Figure 2.

Multiple CDK sites flanking the Ste5 PM domain control Cln2/CDK inhibition

1. Locations of potential CDK phosphorylation sites (SP or TP) in Ste5.
2. Elimination of 8 N-terminal CDK sites in Ste5 (Ste5-8A) causes resistance to Cln2.
3. Response to α factor was measured in ste5Δ ± P_GAL1-CLN2 cells expressing Ste5 variants (WT or 8A) from the native STE5 promoter, or in ste20Δ ± P_GAL1-CLN2 cells expressing Ste20 variants (WT or 13A) from the native STE20 promoter. Bars, mean ± SD (n = 8).
4. CDK resistance caused by 8A mutations restores membrane signaling independent of Ste5-Gβγ interaction. Gβγ-independent signaling was activated by P_GAL1-STE5-Q59L ± 8A in ste4Δ ste5Δ cells ± P_GAL1-CLN2. Bars, mean ± SD (n = 7).

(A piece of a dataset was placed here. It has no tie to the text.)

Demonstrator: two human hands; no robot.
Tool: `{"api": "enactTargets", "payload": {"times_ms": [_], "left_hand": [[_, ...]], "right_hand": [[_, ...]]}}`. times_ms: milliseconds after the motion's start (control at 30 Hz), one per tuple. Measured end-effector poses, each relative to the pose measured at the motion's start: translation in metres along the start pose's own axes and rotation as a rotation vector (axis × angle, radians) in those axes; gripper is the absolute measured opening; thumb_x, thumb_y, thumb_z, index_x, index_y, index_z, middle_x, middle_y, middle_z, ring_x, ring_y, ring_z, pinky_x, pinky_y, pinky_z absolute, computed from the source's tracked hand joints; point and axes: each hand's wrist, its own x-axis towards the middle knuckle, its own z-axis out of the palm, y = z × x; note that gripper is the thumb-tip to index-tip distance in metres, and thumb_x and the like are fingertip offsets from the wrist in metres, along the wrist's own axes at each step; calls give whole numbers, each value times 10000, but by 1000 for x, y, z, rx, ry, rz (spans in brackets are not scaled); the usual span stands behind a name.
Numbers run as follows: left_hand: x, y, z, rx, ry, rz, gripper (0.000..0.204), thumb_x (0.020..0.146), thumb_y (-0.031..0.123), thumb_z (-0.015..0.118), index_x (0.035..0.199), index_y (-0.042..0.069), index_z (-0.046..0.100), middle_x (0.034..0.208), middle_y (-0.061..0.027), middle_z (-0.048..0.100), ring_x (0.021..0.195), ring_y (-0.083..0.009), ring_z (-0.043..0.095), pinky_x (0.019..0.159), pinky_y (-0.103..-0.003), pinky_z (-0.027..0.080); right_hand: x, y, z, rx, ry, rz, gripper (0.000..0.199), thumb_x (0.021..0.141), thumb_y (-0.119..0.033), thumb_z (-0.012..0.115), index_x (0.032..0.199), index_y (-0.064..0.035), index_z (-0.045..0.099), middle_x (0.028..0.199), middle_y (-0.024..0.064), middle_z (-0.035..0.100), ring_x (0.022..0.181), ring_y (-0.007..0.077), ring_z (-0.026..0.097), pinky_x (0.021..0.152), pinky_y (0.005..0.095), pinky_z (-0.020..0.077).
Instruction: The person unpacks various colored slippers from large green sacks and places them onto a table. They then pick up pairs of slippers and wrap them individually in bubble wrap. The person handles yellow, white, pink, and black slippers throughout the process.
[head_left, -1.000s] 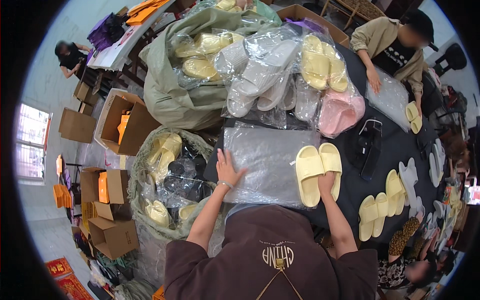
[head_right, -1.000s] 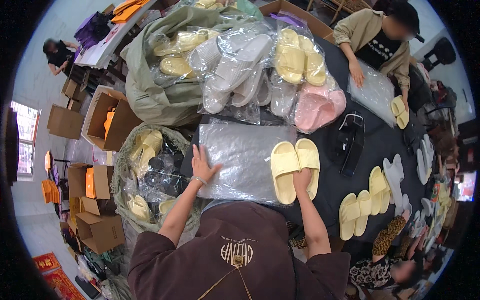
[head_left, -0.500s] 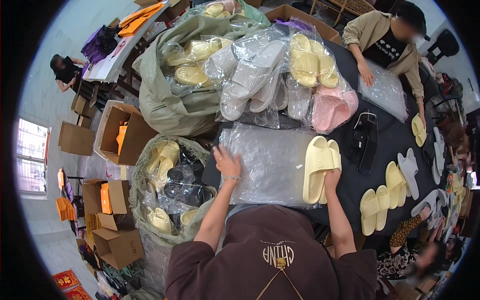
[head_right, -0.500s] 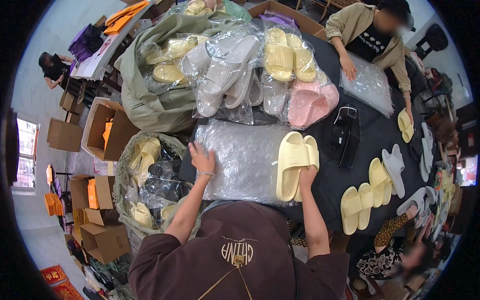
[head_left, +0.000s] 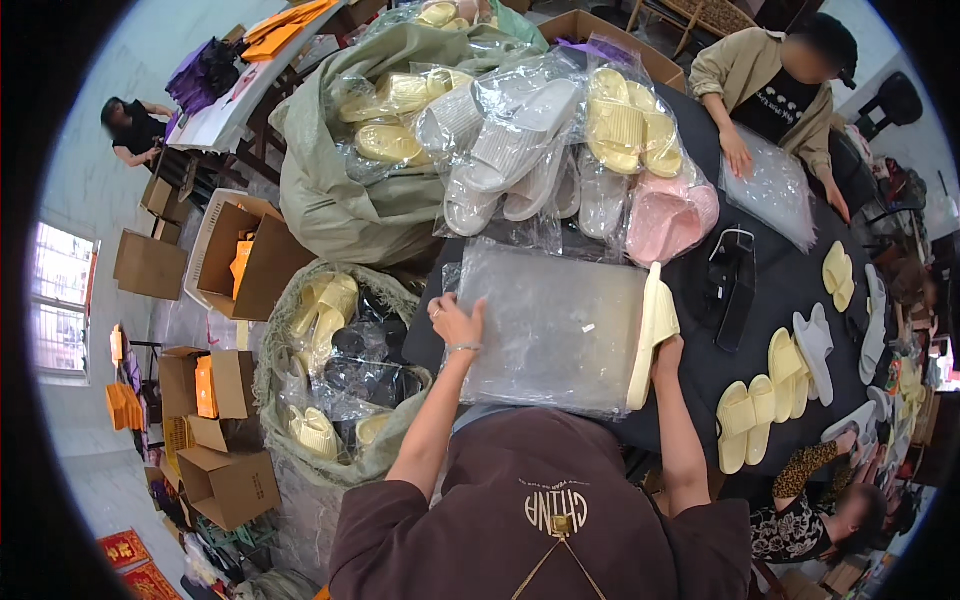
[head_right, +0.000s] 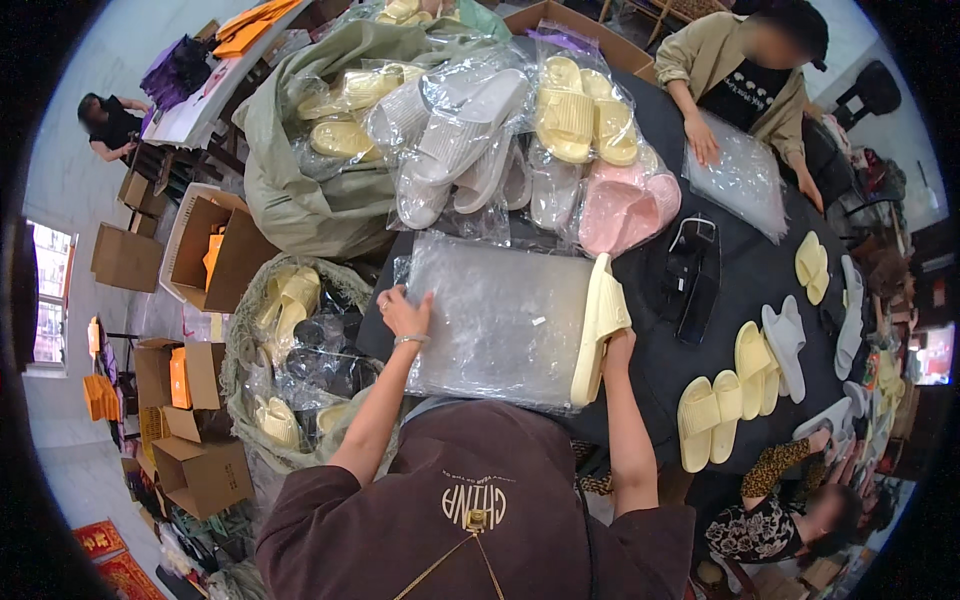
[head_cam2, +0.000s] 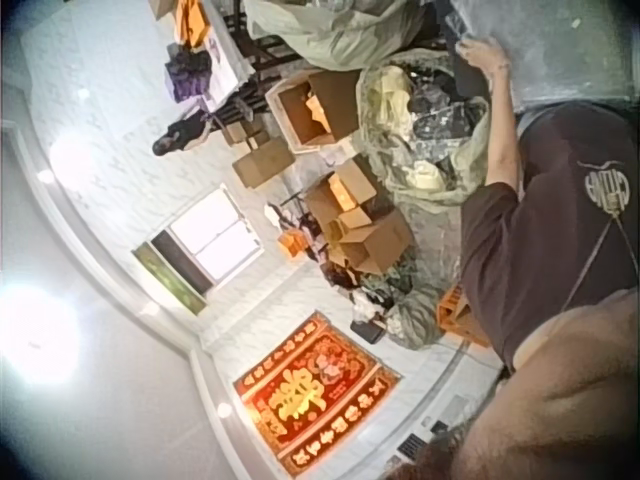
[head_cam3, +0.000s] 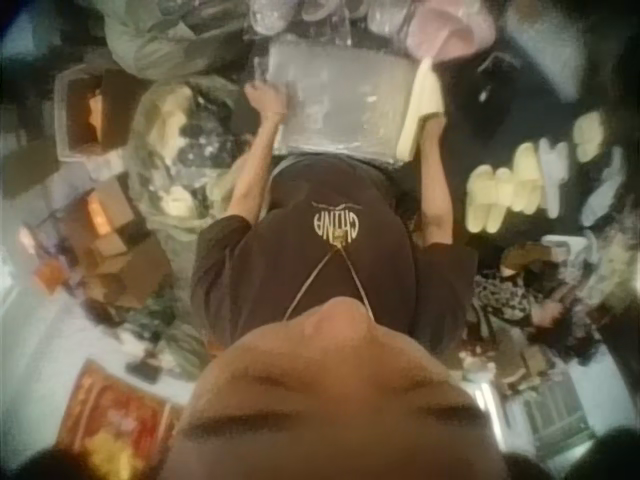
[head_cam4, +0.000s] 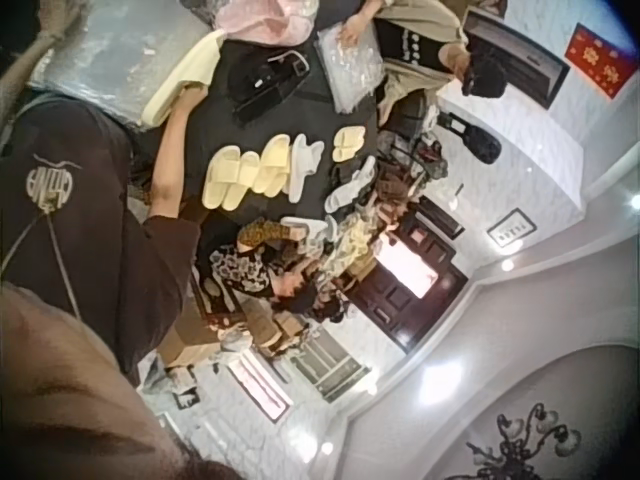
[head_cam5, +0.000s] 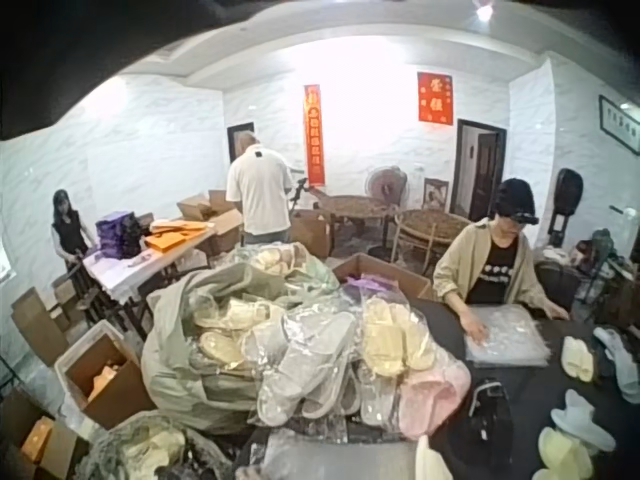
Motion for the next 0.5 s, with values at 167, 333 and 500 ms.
{"api": "enactTargets", "payload": {"times_ms": [167, 333, 500], "left_hand": [[-7, -24, 8, -171, -6, -104, 695, 665, 409, 743, 1140, -25, 479, 1139, -236, 438, 1075, -383, 428, 854, -455, 397], [-9, -23, -8, 2, 46, -223, 716, 667, 426, 740, 1150, -29, 473, 1136, -258, 443, 1097, -394, 429, 891, -434, 395], [-9, -44, -6, -69, -46, -348, 735, 656, 478, 730, 1130, -29, 489, 1117, -271, 482, 1060, -399, 469, 886, -420, 407]], "right_hand": [[-11, -8, 20, 4, -129, 41, 277, 881, -93, 420, 1079, 31, 568, 980, 97, 603, 875, 200, 563, 773, 338, 450], [-8, -6, 25, 47, -190, 37, 305, 917, -185, 433, 1119, 6, 558, 1019, 95, 607, 893, 218, 578, 783, 349, 466], [-4, -13, 16, 79, -190, 150, 347, 933, -225, 407, 1175, -7, 528, 1047, 90, 607, 899, 235, 586, 793, 352, 471]]}}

5. The Ste5-8A mutant disrupts cell cycle periodicity of pheromone response. Cells (cdc15-2 or cdc15-2 STE5-8A) were synchronized in late M phase by arrest at 36°C, and then transferred to 25°C. At various times, response to brief treatment with α factor was monitored (see Experimental Procedures). Top, FUS1-lacZ induction (mean of 4 trials). Bottom, Fus3 activation (phospho-Fus3) was measured using phospho-specific antibodies (mean of 6 trials). Arrows mark the times of bud emergence (see Figures S1D and 5G).
6. Ste5 phosphorylation sites were replaced with Ala residues either singly (1A) or in various combinations (2A, 3A, 4A, 8A). Response to α factor was tested in ste5Δ strains ± P_GAL1-CLN2 (mean + SD, n = 8-16).